= Assignment =
Beginning at the top of the listing, repeat each line exactly until the line with "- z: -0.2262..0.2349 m" has been repeated too.

==== Given material ====

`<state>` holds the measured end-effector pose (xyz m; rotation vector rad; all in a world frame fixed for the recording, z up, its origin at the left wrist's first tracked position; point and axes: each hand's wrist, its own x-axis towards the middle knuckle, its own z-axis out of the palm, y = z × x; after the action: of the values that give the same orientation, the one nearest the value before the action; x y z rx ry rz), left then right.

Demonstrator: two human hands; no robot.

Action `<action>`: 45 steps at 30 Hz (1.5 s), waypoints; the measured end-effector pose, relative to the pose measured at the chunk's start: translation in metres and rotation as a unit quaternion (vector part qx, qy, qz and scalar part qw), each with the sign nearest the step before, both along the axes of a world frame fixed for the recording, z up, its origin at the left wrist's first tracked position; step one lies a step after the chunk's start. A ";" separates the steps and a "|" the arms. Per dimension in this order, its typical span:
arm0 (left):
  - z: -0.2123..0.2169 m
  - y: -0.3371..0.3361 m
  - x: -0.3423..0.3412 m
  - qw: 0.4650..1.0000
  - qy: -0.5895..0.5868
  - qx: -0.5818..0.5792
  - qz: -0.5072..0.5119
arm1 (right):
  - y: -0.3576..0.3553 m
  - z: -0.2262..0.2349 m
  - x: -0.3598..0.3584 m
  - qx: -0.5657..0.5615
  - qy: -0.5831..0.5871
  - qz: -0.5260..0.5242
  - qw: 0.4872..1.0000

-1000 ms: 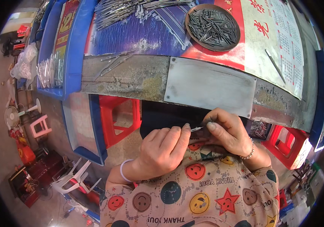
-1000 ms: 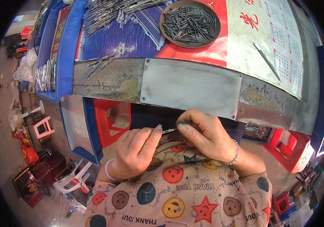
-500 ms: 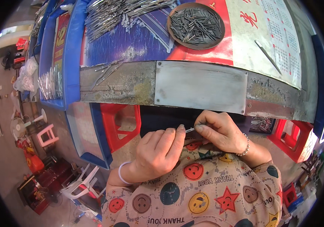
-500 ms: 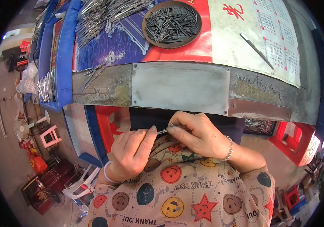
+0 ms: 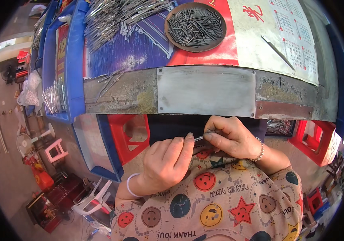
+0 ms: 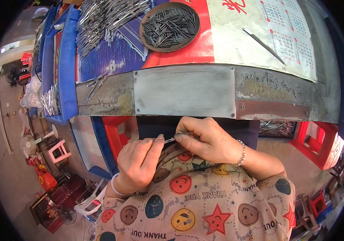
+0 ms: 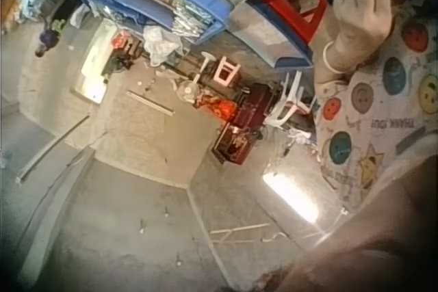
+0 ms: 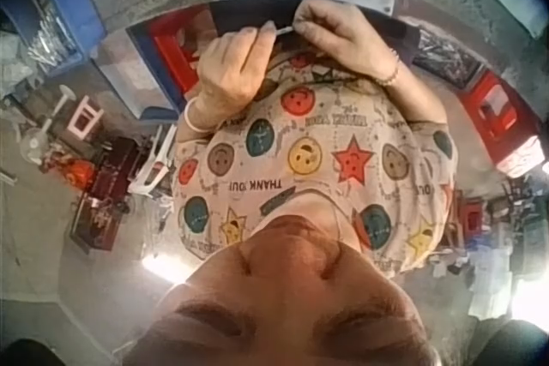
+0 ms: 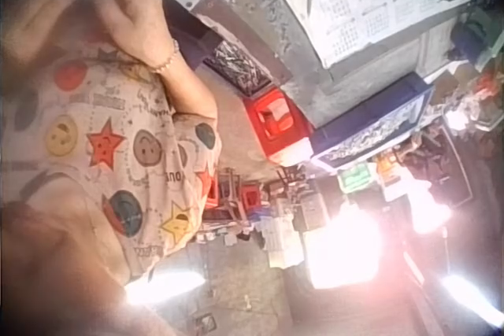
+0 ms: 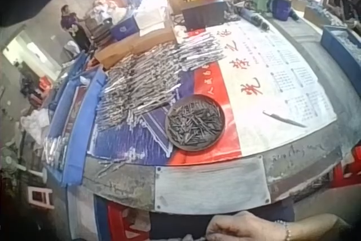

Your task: Assembling small metal components, likely hair clips, by inserting pins into metal frames.

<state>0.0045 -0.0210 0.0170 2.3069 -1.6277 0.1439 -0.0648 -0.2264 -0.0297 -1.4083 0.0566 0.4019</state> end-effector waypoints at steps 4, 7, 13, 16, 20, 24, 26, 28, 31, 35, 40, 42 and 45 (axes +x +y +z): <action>-0.001 0.000 0.000 1.000 -0.003 -0.001 0.001 | 0.000 -0.001 0.000 -0.002 -0.001 0.002 1.000; -0.001 0.001 0.000 1.000 -0.001 -0.001 0.001 | 0.002 -0.002 0.000 0.017 0.011 0.005 1.000; -0.001 0.002 0.001 1.000 0.003 -0.003 0.001 | 0.001 -0.003 0.001 0.042 0.040 0.015 0.998; 0.000 0.003 0.001 1.000 0.010 -0.004 0.001 | 0.001 -0.003 0.002 0.049 0.035 0.018 0.998; -0.001 0.004 0.002 1.000 0.031 -0.007 0.000 | 0.004 -0.003 0.001 0.092 0.069 0.005 0.993; -0.003 0.006 0.000 0.999 0.045 -0.020 0.005 | 0.006 -0.001 0.000 0.078 0.056 0.002 0.995; -0.004 0.006 -0.001 0.998 0.048 -0.027 0.010 | 0.005 -0.002 -0.001 0.059 0.040 0.005 0.997; -0.006 0.007 -0.003 0.998 0.055 -0.027 0.014 | 0.007 -0.001 -0.002 0.040 0.023 0.008 0.999; -0.007 0.008 -0.004 0.996 0.076 -0.030 0.020 | 0.012 0.001 -0.004 0.085 0.073 -0.030 0.993; -0.009 0.010 -0.006 0.994 0.099 -0.035 0.032 | 0.015 -0.005 -0.007 0.123 0.080 -0.034 0.989; -0.010 0.011 -0.006 0.991 0.121 -0.042 0.036 | 0.017 -0.009 -0.009 0.182 0.103 -0.035 0.977; -0.010 0.011 -0.006 0.990 0.129 -0.045 0.038 | 0.019 -0.009 -0.009 0.207 0.112 -0.043 0.971; -0.010 0.012 -0.006 0.990 0.131 -0.041 0.041 | 0.020 -0.008 -0.009 0.213 0.118 -0.049 0.969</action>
<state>-0.0012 -0.0092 0.0071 2.2233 -1.3738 -0.0704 -0.0734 -0.2063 -0.0380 -0.9249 0.2200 0.4656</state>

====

= Exercise answer =
`<state>` holds the measured end-effector pose (xyz m; rotation vector rad; all in a world frame fixed for the recording, z up, its origin at the left wrist's first tracked position; point and axes: each hand's wrist, its own x-axis towards the middle knuckle, its own z-axis out of the palm, y = z × x; after the action: of the values that give the same orientation, the one nearest the value before the action; x y z rx ry rz), left then right.

Demonstrator: two human hands; no robot.

Action `<action>`: 45 steps at 30 Hz (1.5 s), waypoints; the measured end-effector pose, relative to the pose measured at the chunk's start: translation in metres and rotation as a unit quaternion (vector part qx, qy, qz and scalar part qw), each with the sign nearest the step before, both along the axes of a world frame fixed for the recording, z up, its origin at the left wrist's first tracked position; step one lies a step after the chunk's start. A ";" separates the steps and a "|" the arms. Per dimension in this order, its typical span:
arm0 (left):
  - z: -0.2123..0.2169 m
  - y: -0.3371..0.3361 m
  - x: -0.3423..0.3412 m
  - qw: 0.4650..1.0000
  - qy: -0.5895..0.5868
  - qx: -0.5818..0.5792
  - qz: -0.5072..0.5119
arm1 (right):
  - y: -0.3576..0.3553 m
  - z: -0.2262..0.2349 m

The exercise has now been completed.